Anti-gang laws also impact parole eligibility. Provided that a crime was gang-related and committed to assist or promote a gang, the courts in California have ruled that a felony sentence may be enhanced under gang laws even if a defendant acted alone. Obviously, anyone charged with a crime that is considered gang-related will need the advice and services of an experienced Los Angeles criminal defense lawyer.


In one of the city’s most recent efforts to roll back criminal gang activity, Los Angeles City Attorney Mike Feuer in December filed an abatement lawsuit against the owner of a property labeled the “epicenter” of L.A. gang activity. The property has a long history of arrests, shootings, violence, and drug activity, Feuer said. The abatement lawsuit filed against Gregory White Jr. seeks an order for him to make a list of improvements at the property on East 55th Street in the South Park neighborhood.

“There is no reason why in this city we allow properties like this to terrorize communities,” Feuer told reporters in December.

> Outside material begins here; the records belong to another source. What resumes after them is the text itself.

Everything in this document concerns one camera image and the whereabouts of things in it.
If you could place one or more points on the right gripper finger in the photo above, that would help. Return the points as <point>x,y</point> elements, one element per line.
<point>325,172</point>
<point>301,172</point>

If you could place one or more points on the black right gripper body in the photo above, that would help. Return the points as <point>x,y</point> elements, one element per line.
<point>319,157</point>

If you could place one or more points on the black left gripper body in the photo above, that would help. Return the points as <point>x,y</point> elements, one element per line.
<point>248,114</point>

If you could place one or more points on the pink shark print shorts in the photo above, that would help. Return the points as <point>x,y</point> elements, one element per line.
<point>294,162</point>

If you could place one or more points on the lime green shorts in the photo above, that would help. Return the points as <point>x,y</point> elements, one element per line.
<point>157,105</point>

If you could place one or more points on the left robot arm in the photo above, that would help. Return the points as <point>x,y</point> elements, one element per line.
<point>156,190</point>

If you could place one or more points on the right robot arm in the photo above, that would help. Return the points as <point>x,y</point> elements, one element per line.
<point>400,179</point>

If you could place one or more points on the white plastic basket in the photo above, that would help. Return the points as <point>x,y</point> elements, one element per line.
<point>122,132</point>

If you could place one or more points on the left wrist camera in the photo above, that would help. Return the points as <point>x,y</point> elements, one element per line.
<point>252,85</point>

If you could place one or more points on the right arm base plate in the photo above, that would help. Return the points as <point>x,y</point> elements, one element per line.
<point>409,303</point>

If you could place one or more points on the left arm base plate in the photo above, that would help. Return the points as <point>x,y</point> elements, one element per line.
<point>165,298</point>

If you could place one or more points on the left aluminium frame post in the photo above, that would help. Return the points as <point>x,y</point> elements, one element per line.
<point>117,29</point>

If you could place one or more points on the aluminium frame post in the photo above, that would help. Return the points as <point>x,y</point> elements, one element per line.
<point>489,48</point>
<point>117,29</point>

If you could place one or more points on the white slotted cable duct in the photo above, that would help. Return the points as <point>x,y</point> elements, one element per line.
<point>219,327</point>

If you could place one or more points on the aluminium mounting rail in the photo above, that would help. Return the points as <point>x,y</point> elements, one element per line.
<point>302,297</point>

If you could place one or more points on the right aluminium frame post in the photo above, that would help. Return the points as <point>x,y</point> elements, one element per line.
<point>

He said the LAPD has made over 150 arrests at the property since 2003. Feuer characterized the property as the “epicenter” and headquarters for the 52 Broadway Gangster Crips street gang. Feuer filed the lawsuit in response to a recent rise in violence at the property, including several shootings and a homicide back in May that remains unsolved.

An abatement lawsuit may not seem like much, but these kinds of small and persistent efforts have significantly reduced gang activity in Southern California in the 21st century. One thing, however, is sure: As long as young men need older role models and a sense of belonging, street gangs will continue to be a part of the landscape in Southern California and throughout the United States.